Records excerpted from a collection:
──────
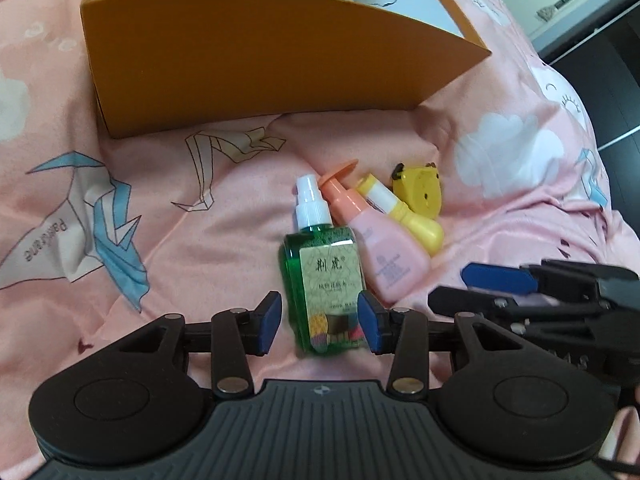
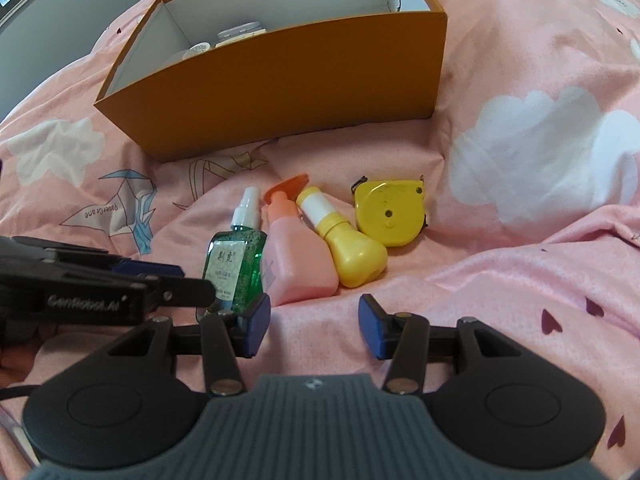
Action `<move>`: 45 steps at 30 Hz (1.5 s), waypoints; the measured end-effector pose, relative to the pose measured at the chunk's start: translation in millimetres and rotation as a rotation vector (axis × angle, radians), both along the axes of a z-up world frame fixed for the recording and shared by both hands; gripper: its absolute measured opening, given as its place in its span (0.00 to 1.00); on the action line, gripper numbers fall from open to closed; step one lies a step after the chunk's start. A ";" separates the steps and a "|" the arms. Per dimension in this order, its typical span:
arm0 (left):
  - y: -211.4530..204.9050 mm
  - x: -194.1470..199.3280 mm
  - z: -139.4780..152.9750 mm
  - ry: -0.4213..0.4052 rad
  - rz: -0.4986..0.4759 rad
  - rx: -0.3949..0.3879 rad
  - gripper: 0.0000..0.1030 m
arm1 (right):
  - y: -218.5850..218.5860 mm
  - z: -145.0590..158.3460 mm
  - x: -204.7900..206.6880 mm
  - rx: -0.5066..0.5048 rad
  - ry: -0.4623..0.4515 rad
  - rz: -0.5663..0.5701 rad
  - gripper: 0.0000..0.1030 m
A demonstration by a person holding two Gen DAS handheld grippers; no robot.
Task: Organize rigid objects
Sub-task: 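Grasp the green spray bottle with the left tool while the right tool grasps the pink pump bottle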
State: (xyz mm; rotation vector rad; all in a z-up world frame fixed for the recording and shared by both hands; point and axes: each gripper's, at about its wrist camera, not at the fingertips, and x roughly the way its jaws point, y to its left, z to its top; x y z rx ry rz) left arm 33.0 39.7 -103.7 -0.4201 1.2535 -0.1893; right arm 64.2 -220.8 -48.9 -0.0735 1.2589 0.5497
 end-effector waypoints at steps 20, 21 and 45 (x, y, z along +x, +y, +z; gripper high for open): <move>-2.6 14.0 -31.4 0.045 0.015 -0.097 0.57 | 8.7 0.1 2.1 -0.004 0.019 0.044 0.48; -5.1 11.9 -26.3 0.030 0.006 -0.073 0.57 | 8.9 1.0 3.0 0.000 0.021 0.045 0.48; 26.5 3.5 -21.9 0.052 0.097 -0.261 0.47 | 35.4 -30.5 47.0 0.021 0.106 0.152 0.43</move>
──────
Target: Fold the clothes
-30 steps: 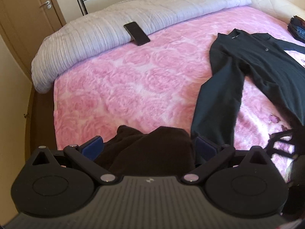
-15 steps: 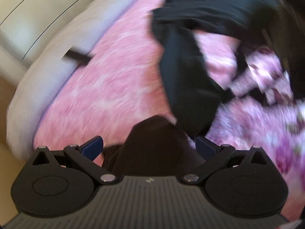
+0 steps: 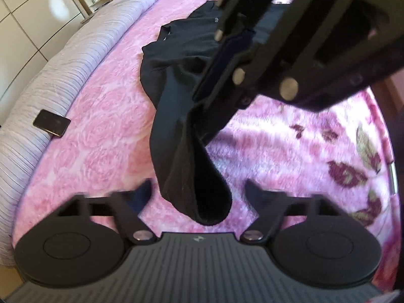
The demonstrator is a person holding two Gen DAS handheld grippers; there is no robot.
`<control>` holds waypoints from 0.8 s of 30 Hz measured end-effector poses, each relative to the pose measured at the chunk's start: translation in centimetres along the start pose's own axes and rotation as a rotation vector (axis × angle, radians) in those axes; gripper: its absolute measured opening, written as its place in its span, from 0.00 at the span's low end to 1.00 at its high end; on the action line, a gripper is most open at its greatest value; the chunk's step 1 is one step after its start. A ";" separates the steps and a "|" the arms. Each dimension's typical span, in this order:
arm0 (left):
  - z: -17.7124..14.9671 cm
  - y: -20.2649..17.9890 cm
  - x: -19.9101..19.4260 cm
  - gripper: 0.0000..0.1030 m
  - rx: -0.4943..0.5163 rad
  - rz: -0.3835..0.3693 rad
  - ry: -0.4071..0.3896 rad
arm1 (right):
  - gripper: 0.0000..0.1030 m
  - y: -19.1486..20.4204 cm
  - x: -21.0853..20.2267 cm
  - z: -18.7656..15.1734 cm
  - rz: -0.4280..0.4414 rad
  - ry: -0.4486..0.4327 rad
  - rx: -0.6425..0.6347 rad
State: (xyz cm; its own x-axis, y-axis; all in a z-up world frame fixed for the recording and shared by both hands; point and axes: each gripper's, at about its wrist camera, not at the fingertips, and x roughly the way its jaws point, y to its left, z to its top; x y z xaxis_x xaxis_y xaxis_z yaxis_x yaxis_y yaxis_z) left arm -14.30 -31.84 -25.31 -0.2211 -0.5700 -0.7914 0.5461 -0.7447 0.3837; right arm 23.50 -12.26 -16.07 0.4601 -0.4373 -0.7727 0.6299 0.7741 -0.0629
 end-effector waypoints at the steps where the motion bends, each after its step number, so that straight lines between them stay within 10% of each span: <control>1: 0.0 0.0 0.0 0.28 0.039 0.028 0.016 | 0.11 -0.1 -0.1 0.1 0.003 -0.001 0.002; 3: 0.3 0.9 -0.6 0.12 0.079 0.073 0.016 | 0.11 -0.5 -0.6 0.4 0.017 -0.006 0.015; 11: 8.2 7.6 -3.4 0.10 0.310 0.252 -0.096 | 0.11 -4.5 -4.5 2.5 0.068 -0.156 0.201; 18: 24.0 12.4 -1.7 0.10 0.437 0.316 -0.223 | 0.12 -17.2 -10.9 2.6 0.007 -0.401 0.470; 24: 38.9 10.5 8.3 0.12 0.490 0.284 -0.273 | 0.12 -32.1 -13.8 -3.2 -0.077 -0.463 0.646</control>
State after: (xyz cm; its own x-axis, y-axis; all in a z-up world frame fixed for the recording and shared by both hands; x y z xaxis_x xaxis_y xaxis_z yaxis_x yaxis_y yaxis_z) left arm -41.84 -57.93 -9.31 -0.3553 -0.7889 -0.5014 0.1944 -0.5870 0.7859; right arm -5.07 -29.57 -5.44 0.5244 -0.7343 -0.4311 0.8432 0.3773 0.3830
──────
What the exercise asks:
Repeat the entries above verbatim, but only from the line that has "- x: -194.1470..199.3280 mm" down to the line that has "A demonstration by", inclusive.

Response to the exercise:
  - x: -194.1470..199.3280 mm
  - z: -139.4780..152.9750 mm
  - ry: -0.4213..0.4052 rad
  - rz: -0.4986..0.4759 rad
  - rx: -0.3949..0.3879 rad
  - gripper: 0.0000..0.1030 m
arm1 (right):
  - y: -218.5850..218.5860 mm
  - z: -145.0590..158.3460 mm
  - x: -204.7900..206.6880 mm
  - rx: -0.5066..0.5048 rad
  - ry: -0.4623..0.4515 rad
  - rz: -0.5663..0.5701 rad
  - gripper: 0.0000..0.1030 m
A demonstration by a person holding two Gen DAS handheld grippers; no robot.

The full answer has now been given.